BLBG: Euro Near Two-Week Low as Stocks Fall, Economic Recovery Stalls
By Lukanyo Mnyanda
April 7 (Bloomberg) -- The euro traded near its lowest level against the dollar in almost two weeks as stocks in the region declined and a report showed Europe’s economic recovery came to a halt in the fourth quarter.
The euro slipped the most against the Taiwanese and Canadian dollars. A European Union report showed gross domestic product in the 16-member euro area remained unchanged in the fourth quarter, making it more likely policy makers will keep interest rates at a record low when they announce their decision tomorrow. Canada’s dollar traded near the highest level since July 2008 against its U.S. peer before a report that may show business and government spending increased. The U.K. pound fell after services industries expanded less than forecast.
“The euro is overvalued and it will continue to drift down,” said Adam Cole, head of global currency strategy at Royal Bank of Canada in London. “The economic and political risks are intimately linked and the prospects of a rate hike are slipping further into the future.”
The euro traded at $1.3382 as of 10:55 a.m. in London, from $1.3399 yesterday, after earlier declining to $1.3357. It slid to $1.3355 yesterday, the lowest level since March 26. The 16- nation currency weakened to 42.25 Taiwanese dollars, from 42.47. It dropped to C$1.3367 from C$1.3420. It climbed to 125.84 yen, from 125.67 yen.
The dollar rose to 94.02 yen from 93.79 yen. The pound slipped to $1.5196 from $1.5267.
Stocks Fall
The Stoxx Europe 600 Index fell 0.1 percent and futures on the U.S. Standard & Poor’s 500 Index dropped 0.2 percent after the EU report.
The statistics office in Luxembourg had previously reported an expansion of 0.1 percent from the third quarter, when it rose 0.4 percent. Producer prices in the euro region declined in February from a year earlier, a separate report showed.

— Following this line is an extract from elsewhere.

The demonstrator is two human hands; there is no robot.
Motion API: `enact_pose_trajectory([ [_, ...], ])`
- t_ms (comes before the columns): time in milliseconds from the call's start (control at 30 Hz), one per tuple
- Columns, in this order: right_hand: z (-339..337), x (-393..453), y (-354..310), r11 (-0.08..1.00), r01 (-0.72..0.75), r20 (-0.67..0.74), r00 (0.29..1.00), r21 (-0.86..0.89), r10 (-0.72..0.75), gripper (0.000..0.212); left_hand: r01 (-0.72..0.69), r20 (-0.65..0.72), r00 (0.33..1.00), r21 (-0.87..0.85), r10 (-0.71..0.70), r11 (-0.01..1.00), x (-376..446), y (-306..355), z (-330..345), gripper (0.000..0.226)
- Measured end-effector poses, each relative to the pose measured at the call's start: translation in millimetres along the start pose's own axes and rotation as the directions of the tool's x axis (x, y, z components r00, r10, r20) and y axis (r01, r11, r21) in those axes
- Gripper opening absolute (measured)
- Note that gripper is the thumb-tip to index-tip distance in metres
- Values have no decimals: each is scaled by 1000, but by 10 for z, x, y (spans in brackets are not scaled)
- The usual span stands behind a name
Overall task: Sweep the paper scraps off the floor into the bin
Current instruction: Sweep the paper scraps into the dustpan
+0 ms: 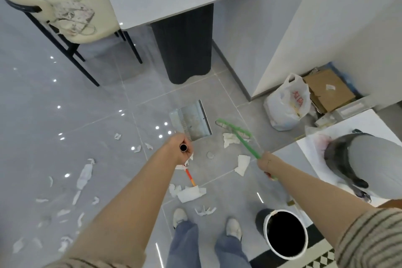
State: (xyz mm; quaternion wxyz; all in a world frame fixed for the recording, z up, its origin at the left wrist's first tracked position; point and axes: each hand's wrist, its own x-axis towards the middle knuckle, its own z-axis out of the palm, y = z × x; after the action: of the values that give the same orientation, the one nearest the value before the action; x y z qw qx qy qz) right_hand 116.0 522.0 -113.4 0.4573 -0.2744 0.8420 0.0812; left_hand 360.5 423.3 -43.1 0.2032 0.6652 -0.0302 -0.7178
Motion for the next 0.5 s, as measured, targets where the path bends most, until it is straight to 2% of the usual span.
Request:
enact_pose_trajectory([
  [133, -35, 398, 299, 999, 25, 19, 1000, -27, -24, 33, -28, -16, 999, 24, 29, 999, 61, -254, 141, 36],
  [333, 64, 609, 601, 996, 71, 84, 994, -55, -66, 36, 3, -3, 1000, -99, -4, 995, -64, -579, 147, 28],
  [500, 481, 538, 875, 989, 82, 182, 982, -119, -59, 30, 22, 20, 1000, -183, -18, 983, -1, -835, -59, 36],
])
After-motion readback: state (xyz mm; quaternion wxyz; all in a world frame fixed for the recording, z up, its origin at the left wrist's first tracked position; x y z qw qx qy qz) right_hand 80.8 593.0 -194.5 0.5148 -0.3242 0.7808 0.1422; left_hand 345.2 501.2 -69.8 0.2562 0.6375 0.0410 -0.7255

The European Central Bank will keep the main refinancing rate at a record low of 1 percent tomorrow, according to all 62 economists surveyed by Bloomberg. Policy makers have kept the rate at that level since May.
The yen fell against Asian currencies including South Korea’s won as signs of a recovery in the Asia-Pacific region boosted demand for higher-yielding assets. The World Bank said East Asian economies may have “rapid growth” in coming years.
“Risk sentiment is firm, which means the downward trend in the yen may persist,” said Akane Vallery Uchida, a currency strategist at Royal Bank of Scotland Group Plc in Tokyo.
The yen slipped 0.4 percent to 11.93 won. The Bloomberg- JPMorgan Asia Dollar Index, a gauge of the region’s 10 most-used currencies excluding the yen, traded near its highest since August 2008.
Asian Expansion
Emerging East Asia, which excludes Japan and the Indian subcontinent, will expand 7.6 percent this year, more than a November estimate of 6.4 percent, the World Bank said in its semi-annual report today.
The yen stayed weaker after the Bank of Japan today left its benchmark overnight lending rate at 0.1 percent and kept its assessment of the world’s second-largest economy unchanged. The interest-rate decision was expected by all 21 economists surveyed by Bloomberg.
The Canadian dollar climbed for a third day against the greenback, strengthening 0.3 percent to C$0.9986 per U.S. dollar from C$1.0016 yesterday. It strengthened to C$0.9978 earlier, the strongest level since July 15, 2008.
Canada’s Ivey purchasing managers’ index probably rose to 55 last month, from a reading of 51.9 in February, according to the median prediction of 16 economists surveyed by Bloomberg. Figures above 50 indicate purchasing increased.